On Tue, 2007-05-29 at 14:52 +0200, Peter Zijlstra wrote:
> + now = sched_clock();
> + waittime = now - hlock->waittime_stamp;
> +

It looks like your using sched_clock() through out .. It's a little
troubling considering the constraints on the function .. Most
architecture implement a jiffies sched_clock() w/ 1 millisecond or worse
resolution.. I'd imagine a millisecond hold time is pretty rare, even a
millisecond wait time might be fairly rare too .. There's also no
guarantee that sched_clock timestamps off two different cpu's can be
compared (or at least that's my understanding) ..

Daniel

2007-05-30 03:45:04

by Andrew Morton

[permalink] [raw]
Subject: Re: [PATCH 3/5] lockstat: core infrastructure

On Tue, 29 May 2007 14:52:51 +0200 Peter Zijlstra <[email protected]> wrote:

> Introduce the core lock statistics code.
>

I must say that an aggregate addition of 27 ifdefs is a bit sad.
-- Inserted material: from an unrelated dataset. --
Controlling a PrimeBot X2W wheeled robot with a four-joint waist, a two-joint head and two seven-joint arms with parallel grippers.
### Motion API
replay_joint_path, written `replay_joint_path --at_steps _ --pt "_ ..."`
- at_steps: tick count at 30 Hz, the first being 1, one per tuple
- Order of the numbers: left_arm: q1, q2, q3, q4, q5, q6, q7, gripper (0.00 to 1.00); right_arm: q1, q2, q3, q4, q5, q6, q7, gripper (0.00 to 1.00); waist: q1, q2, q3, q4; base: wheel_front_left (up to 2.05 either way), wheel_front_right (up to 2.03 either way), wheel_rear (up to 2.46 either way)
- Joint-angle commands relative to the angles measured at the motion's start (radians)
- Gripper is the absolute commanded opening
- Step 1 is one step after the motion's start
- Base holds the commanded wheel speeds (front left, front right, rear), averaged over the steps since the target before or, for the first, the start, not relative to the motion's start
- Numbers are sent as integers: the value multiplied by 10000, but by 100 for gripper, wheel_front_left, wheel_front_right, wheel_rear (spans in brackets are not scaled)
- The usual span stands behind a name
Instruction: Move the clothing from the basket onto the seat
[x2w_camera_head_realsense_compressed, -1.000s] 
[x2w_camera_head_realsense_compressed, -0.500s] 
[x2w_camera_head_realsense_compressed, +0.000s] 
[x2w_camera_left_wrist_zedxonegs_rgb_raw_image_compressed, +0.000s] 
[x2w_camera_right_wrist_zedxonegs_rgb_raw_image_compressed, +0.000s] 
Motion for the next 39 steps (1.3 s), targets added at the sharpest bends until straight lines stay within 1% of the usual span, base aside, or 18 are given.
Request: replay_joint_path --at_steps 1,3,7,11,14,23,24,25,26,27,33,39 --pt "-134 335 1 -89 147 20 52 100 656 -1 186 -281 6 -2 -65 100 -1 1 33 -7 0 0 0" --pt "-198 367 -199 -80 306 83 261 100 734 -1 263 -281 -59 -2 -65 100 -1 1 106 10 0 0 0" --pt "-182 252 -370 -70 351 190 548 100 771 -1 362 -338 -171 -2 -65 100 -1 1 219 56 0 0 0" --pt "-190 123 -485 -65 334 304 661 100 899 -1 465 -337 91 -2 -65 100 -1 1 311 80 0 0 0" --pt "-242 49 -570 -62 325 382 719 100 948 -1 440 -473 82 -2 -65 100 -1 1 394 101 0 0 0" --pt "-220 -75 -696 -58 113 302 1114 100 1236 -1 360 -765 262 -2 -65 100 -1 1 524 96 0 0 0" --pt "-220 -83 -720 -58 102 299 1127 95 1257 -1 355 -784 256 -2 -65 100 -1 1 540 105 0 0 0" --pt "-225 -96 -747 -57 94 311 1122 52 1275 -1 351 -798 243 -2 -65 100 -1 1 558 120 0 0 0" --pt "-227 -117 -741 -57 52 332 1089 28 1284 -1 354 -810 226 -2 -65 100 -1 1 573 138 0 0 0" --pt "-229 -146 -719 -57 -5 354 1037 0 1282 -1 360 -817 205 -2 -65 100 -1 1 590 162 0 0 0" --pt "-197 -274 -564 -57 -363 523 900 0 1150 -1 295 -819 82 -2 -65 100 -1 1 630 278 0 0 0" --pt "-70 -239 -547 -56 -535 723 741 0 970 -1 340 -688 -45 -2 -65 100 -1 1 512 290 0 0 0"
And there
is some easy stuff here.

> +#ifdef CONFIG_PROVE_LOCKING
> +int prove_locking = 1;
> +module_param(prove_locking, int, 0644);
> +#endif

#else
#define prove_locking 0
#endif

> +
> +#ifdef CONFIG_LOCK_STAT
> +int lock_stat = 1;
> +module_param(lock_stat, int, 0644);
> +#endif

ditto.

>
> ...
>
> +struct lock_class_stats lock_stats(struct lock_class *class)
> +{
> + struct lock_class_stats stats;
> + int cpu, i;
> +
> + memset(&stats, 0, sizeof(struct lock_class_stats));
> + for_each_possible_cpu(cpu) {
> + struct lock_class_stats *pcs =
> + &per_cpu(lock_stats, cpu)[class - lock_classes];
> +
> + for (i = 0; i < ARRAY_SIZE(stats.contention_point); i++)
> + stats.contention_point[i] += pcs->contention_point[i];
> +
> + lock_time_add(&pcs->read_waittime, &stats.read_waittime);
> + lock_time_add(&pcs->write_waittime, &stats.write_waittime);
> +
> + lock_time_add(&pcs->read_holdtime, &stats.read_holdtime);
> + lock_time_add(&pcs->write_holdtime, &stats.write_holdtime);
> + }
> +
> + return stats;
> +}

hm, that isn't trying to be very efficient.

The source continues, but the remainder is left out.